The "SparkSession$ does not exist in the JVM" error in your scenario is almost always due to the use of multiprocessing (like ProcessPoolExecutor) with Spark. Spark contexts and sessions cannot safely be shared across processes, especially in Databricks or PySpark environments, because the JVM and SparkContext are not fork-safe and cannot be serialized and sent to child processes reliably.

Why This Happens

SparkSession is JVM-bound: Each process launched by ProcessPoolExecutor spins up its own Python interpreter, and tries to access the SparkSession that was created in the parent. This won't work; the session cannot be forked/copied into child JVMs.
PySpark/Databricks does not support multiprocessing using Python's multiprocessing or ProcessPoolExecutor for Spark jobs. Each process must independently create its own SparkSession, which can cause resource contention, failures, and the SparkSession$ error you're seeing.
Sequential operation works because only one Python process and the main Spark JVM are used; no parallelism implies no cross-process sharing issues.

How to Fix

Use thread-based, not process-based parallelism:

Replace ProcessPoolExecutor with ThreadPoolExecutor.
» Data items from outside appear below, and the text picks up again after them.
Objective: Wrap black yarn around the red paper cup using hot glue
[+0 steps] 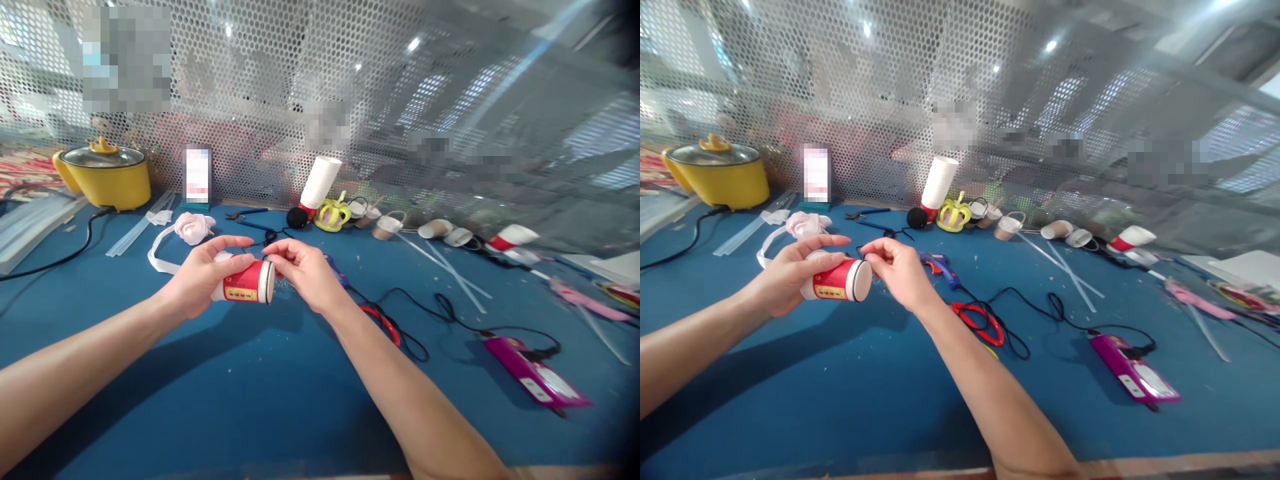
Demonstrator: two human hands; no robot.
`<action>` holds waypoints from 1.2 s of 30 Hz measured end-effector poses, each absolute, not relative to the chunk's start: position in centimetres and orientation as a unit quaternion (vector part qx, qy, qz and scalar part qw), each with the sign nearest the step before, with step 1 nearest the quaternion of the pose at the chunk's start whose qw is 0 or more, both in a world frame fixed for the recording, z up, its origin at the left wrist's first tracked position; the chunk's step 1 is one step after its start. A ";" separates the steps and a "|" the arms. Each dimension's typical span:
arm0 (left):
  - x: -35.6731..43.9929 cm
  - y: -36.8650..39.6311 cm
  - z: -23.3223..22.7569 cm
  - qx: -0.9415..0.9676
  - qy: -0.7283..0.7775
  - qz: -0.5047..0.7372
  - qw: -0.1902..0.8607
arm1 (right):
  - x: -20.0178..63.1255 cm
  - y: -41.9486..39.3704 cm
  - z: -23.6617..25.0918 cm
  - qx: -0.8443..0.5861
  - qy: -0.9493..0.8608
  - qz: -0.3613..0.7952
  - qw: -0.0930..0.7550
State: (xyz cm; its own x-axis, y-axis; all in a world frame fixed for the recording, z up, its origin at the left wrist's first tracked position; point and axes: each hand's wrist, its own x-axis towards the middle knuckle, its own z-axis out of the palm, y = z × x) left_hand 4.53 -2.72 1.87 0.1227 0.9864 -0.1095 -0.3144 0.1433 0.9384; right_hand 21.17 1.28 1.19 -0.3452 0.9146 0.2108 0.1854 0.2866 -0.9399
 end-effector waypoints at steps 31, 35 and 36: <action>5.0 -2.9 1.4 0.407 0.409 0.539 0.614 | 21.1 1.2 1.1 -0.422 -0.672 0.448 0.411; 4.9 -2.8 1.5 0.374 0.422 0.524 0.639 | 21.0 1.4 0.7 -0.432 -0.650 0.476 0.405; 4.9 -2.7 1.5 0.367 0.424 0.521 0.644 | 21.0 1.4 0.7 -0.433 -0.645 0.485 0.403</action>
State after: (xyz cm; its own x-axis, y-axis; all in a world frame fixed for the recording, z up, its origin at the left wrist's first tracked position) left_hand 4.93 -2.70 1.47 0.0988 0.9817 -0.1626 -0.3593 0.1876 0.9142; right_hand 21.02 1.44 0.65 -0.3012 0.9483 0.0999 0.1678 0.1558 -0.9734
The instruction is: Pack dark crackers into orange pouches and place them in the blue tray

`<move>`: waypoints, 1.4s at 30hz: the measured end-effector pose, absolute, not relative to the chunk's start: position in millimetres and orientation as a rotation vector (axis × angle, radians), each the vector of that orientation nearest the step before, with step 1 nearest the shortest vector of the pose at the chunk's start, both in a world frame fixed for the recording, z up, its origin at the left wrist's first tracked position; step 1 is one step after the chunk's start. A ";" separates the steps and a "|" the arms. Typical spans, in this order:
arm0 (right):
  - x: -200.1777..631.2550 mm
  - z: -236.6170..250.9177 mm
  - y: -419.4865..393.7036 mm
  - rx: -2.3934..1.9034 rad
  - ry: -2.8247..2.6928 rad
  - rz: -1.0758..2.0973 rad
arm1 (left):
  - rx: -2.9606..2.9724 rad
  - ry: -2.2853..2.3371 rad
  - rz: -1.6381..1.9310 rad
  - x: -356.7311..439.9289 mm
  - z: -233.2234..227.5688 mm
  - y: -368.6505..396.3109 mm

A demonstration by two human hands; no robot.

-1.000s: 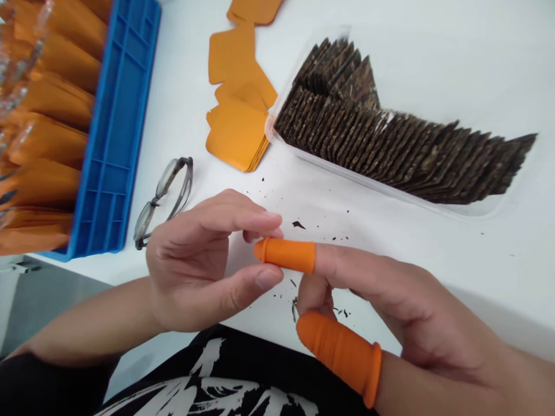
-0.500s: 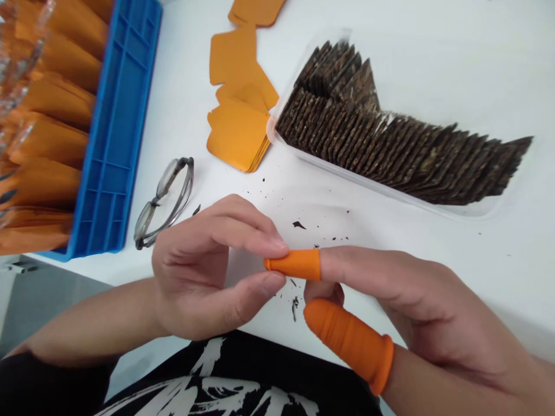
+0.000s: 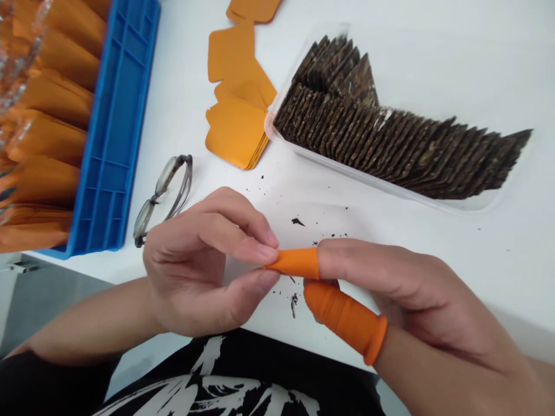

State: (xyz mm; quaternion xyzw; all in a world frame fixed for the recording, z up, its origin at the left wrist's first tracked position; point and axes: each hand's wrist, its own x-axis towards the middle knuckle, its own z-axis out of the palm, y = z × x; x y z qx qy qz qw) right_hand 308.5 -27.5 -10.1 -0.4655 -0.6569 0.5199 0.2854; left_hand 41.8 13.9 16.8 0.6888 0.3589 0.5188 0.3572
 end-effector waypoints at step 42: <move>281.0 15.5 2.9 -1.044 -1.705 1.565 | 1.661 1.150 1.236 38.3 37.6 7.1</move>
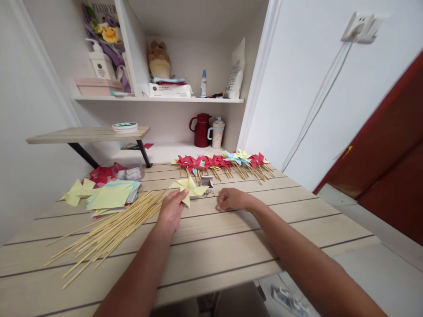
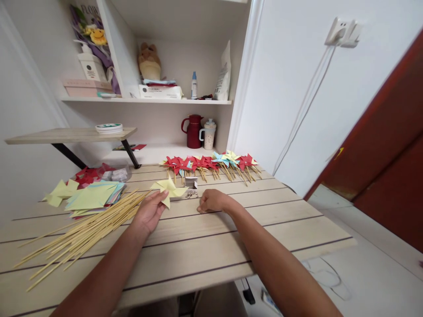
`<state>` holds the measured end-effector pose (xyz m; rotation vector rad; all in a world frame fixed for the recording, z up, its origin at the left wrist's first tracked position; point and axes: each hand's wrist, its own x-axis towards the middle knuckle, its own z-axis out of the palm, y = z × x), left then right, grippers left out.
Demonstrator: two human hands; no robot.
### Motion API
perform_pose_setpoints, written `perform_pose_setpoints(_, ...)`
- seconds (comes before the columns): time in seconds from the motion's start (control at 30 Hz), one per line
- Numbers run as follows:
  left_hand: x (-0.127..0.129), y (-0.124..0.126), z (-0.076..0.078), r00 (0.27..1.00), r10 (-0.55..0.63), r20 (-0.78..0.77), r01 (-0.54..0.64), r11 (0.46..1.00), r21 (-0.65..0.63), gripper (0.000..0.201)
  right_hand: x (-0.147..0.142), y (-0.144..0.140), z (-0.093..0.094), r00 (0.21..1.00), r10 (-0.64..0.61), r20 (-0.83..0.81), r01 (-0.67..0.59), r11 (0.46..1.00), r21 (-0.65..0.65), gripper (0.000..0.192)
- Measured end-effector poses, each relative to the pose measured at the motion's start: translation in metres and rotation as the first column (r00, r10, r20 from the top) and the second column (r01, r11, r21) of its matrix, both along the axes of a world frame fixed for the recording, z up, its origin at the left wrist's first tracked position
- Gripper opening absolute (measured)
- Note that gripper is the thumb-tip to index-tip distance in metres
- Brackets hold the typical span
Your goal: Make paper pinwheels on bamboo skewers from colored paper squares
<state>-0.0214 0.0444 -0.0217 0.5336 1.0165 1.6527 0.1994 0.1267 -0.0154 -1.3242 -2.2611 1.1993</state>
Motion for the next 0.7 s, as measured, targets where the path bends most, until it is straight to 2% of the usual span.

Spark is not forkable but can tolerate concurrent threads within the same driver process — provided thread safety is handled.
Alternatively, use Spark's own parallelism through DataFrame partitioning or mapPartitions.

Example Fix

python

from concurrent.futures import ThreadPoolExecutor, as_completed
...
if prm["NUM_PARALLEL"] > 1:
    with ThreadPoolExecutor(max_workers=prm["NUM_PARALLEL"]) as executor:
        job_list = [executor.submit(process_row, row) for row in rows_lst]
        for job in as_completed(job_list):
            pass
else:
    for row in rows_lst:
        process_row(row)

This should eliminate the "SparkSession$" error because all threads share the same process, JVM, and Spark context.

Important Caveats:

Make sure your homegrown library and all Spark interactions are thread-safe.
Limit the level of parallelism (NUM_PARALLEL) to not overwhelm the Spark driver.
Consider possible GIL limitations for non-Spark workloads.

Alternatives

Leverage Spark native partitioning: Run a single distributed Spark job that pulls data in partitions.
Use Databricks workflows: For large-scale orchestrations, Databricks Jobs can run tasks in parallel safely.

References

: Learn why SparkSession errors happen with multiprocessing and how to fix them
: Official Databricks documentation on SparkSession lifecycle and forks

Switching to ThreadPoolExecutor will let your parallelism work without causing SparkSession errors. For industrial-scale data loads, native Spark parallelism is preferable.